I just can't think about it right now. I know by being with us, he has a chance to live his life.

So i'm going to do my best to give him the best life.

I want to get him wheels. :)

I love you Kai Kai



Monday, February 9, 2015

Costumes

so, one of our seamstress botched 3 groups of costumes. 

3!!!! one of the groups is a small group of 7 girls. 

now the choreographer like a costume I made two years ago, but since I was in a car accident in July she wrote me off as to not ask me if make them. how could I when life was very very hard to get through. 

turns out, I am making them anyways. but this time around, I don't like it. i don't like the fabric, I can't find the right color and I want to honor the choreographers vision.

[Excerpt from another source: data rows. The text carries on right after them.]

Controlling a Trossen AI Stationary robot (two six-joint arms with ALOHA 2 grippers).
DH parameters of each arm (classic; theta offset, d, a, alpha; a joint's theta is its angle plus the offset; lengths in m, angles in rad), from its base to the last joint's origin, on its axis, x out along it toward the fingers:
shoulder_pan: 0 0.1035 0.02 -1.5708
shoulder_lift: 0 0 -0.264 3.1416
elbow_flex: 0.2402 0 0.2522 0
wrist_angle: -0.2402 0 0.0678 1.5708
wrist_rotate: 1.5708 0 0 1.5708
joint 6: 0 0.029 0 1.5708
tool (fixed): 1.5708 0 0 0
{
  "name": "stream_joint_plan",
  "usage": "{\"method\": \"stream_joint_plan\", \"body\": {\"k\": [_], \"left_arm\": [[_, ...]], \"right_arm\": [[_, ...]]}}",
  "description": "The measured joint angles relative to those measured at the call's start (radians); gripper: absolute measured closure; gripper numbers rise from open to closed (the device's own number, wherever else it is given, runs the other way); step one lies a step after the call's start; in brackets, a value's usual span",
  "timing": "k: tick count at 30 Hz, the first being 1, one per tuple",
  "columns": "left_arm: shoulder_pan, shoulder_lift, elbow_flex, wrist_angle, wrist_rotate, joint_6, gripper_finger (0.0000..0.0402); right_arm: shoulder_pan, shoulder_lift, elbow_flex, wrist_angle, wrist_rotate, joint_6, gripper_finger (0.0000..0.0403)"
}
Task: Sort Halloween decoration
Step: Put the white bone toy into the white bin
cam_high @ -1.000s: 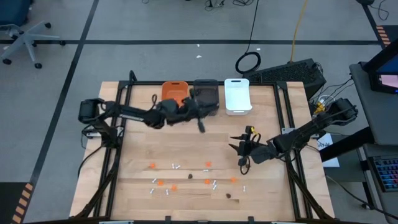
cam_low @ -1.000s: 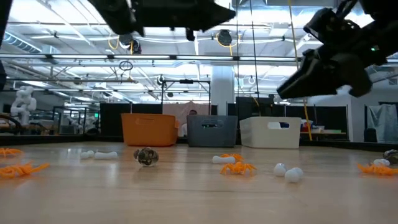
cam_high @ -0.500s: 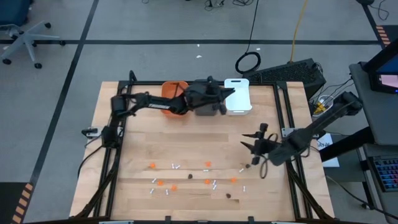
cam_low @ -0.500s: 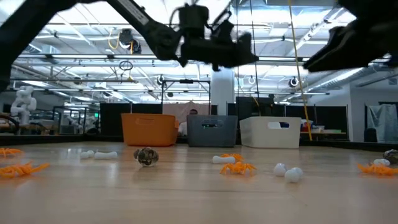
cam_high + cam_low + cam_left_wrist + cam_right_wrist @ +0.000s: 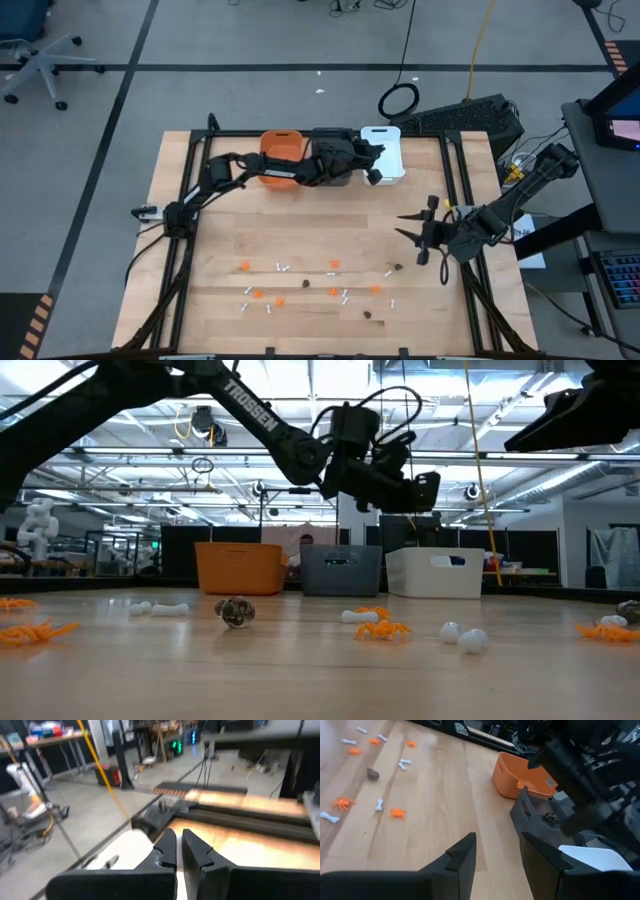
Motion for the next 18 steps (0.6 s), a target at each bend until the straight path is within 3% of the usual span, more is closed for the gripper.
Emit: {"method": "stream_joint_plan", "body": {"k": [18], "left_arm": [[-0.016,0.002,-0.001,-0.09,0.011,-0.157,0.0381]], "right_arm": [[0.0,0.001,0.0,-0.019,0.0,0.073,0.0266]]}}
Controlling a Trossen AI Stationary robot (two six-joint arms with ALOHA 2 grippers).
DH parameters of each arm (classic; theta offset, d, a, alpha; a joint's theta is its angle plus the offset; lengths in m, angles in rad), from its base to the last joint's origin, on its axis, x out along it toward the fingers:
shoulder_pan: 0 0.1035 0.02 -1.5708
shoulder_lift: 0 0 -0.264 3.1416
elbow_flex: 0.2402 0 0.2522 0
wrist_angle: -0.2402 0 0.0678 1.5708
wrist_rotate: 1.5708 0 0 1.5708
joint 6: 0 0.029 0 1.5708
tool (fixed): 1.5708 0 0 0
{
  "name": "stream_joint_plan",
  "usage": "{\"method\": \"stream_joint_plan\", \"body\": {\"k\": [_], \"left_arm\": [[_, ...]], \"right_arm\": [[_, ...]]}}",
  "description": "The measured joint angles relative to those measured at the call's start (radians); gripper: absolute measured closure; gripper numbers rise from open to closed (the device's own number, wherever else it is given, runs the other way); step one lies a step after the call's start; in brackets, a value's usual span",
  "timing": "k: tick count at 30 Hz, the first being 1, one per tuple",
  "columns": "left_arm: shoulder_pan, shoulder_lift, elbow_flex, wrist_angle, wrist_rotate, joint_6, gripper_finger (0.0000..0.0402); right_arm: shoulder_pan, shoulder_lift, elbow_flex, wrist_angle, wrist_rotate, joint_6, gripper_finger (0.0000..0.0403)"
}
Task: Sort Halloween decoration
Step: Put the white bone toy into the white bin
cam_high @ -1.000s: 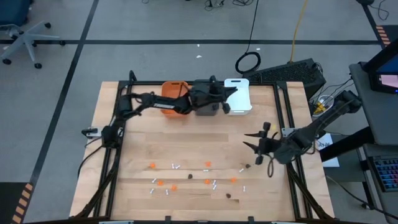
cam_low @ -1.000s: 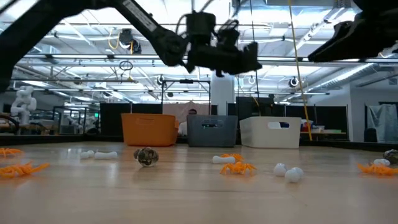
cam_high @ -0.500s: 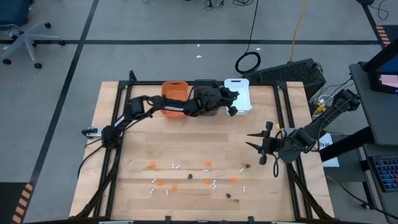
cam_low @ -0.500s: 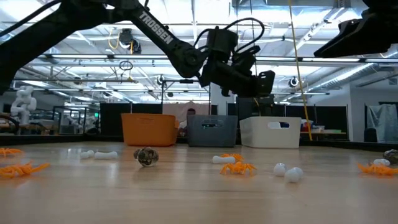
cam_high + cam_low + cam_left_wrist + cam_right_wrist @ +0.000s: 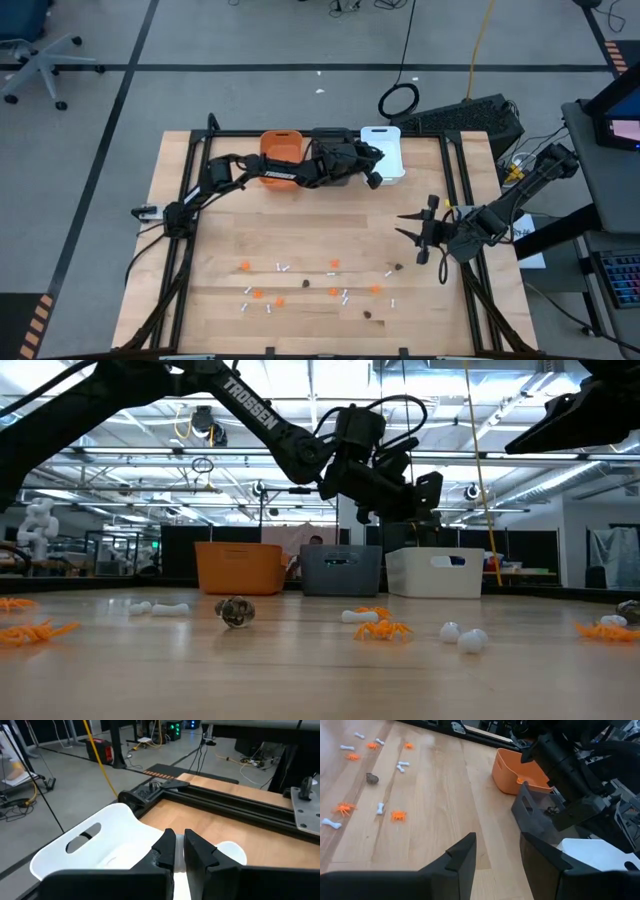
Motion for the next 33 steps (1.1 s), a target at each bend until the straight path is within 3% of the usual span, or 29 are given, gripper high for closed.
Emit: {"method": "stream_joint_plan", "body": {"k": [20,33], "left_arm": [[-0.011,0.0,0.0,-0.066,0.017,-0.079,0.0377],[-0.011,-0.037,-0.002,-0.125,-0.016,-0.079,0.0264]], "right_arm": [[0.0,0.0,0.0,-0.001,-0.021,0.033,0.0266],[0.0,0.001,0.0,-0.005,-0.023,0.086,0.0266]]}}
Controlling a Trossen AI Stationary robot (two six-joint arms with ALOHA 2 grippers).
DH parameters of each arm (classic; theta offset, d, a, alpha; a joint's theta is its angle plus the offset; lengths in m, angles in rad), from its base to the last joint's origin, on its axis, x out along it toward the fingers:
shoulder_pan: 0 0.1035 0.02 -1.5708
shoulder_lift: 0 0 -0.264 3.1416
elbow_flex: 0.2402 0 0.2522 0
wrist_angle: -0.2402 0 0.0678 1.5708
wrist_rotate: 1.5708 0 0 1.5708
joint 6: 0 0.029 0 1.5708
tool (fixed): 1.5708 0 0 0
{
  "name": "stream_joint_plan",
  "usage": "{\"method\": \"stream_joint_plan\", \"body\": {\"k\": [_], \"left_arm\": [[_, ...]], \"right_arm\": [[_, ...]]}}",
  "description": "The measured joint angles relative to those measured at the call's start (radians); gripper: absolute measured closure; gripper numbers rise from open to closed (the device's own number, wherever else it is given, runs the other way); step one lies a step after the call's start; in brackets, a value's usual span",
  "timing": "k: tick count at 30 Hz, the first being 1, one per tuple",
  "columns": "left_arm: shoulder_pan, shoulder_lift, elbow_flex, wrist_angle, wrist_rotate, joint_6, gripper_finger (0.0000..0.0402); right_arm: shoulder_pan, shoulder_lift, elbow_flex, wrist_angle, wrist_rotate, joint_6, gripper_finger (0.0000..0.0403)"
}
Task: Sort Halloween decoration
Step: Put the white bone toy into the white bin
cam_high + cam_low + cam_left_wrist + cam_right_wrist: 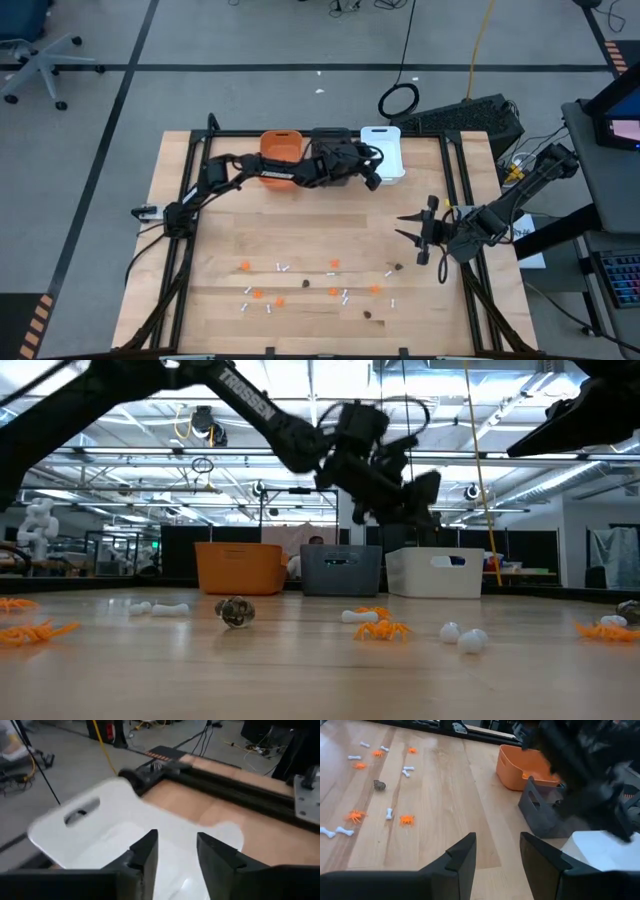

this is very important to me. since I am a choreographer myself. These things matter. 

BUT - we are on stage in two weeks. TWO!!!!

1 - I ran out of fabric so there is not enough for the skirts. I had bought it all. And i'm not super excited about it. 

2- I ran out of the other fabric for the under skirt. Which I'm not to happy about anyways. 

AND IT WASN'T THE ORIGINAL IDEA OF THE CHOREOGRAPHER. 

so right now, i'm screwed. do you know how hard it is to find matching fabric that you can dance in and is magenta. 

do you know how many magenta fabrics there are out there, and the fact that no two are alike. and its not like you can just grab two and think that they will match. Because one is two red one is two purple to pink. it goes on. 

I even ordered swatches from NYC, and I can't find anything to match here in portland. SERIOUSLY???

well - I'm not a professional so maybe i'm looking in all the wrong spots. I gorilla sew, so i don't use patterns and i'm ok with that. 

but now my awesome idea I did years ago, I hate it! I hate it. and i don't want to do it. but if I don't complete this task 7 girls will go with out costumes. 

so off to the fabric store again today. to see what I can do.  maybe they got more in, maybe i can change the idea once again. But really I have two jobs, and don't get home until 9-10 pm every night. 
WHEN am I going to accomplish this. 

Well as you may know. I am a procrastinator. and I do my best work when under way to much pressure. but really? this makes me feel like the universe is against me. When really its the Buddha telling me to keep going. keep pushing through this obstacle. 

So i will keep you posted. but this just sucks.